**Exercise aim:**
Only the opening lines of the listing, through the one with "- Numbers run", are to be retyped, each exactly as it stands.

**Provided data:**
========

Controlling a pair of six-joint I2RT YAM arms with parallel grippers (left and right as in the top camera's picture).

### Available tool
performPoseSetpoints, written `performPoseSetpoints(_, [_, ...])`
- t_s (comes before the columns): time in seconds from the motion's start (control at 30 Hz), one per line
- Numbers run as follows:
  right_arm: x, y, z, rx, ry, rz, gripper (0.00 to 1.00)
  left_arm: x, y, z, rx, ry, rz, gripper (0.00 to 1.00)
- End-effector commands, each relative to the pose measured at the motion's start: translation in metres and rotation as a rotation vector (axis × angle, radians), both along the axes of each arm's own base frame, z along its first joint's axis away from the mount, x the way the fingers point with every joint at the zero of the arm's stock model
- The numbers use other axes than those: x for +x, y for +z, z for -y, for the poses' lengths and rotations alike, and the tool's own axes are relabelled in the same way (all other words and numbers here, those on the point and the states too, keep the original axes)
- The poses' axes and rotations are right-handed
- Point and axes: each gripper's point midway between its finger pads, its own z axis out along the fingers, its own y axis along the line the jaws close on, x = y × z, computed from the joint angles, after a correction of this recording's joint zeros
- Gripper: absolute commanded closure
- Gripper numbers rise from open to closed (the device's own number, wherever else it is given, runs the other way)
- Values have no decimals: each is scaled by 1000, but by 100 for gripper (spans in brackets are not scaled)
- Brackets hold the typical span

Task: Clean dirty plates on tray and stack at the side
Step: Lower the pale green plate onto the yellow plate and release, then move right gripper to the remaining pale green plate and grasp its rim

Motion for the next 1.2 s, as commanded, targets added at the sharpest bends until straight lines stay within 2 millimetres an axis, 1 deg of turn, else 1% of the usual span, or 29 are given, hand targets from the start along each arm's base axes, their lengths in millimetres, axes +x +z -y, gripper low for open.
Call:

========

**Output for this exercise:**
Controlling a pair of six-joint I2RT YAM arms with parallel grippers (left and right as in the top camera's picture).

### Available tool
performPoseSetpoints, written `performPoseSetpoints(_, [_, ...])`
- t_s (comes before the columns): time in seconds from the motion's start (control at 30 Hz), one per line
- Numbers run as follows:

The exercise has been fully answered.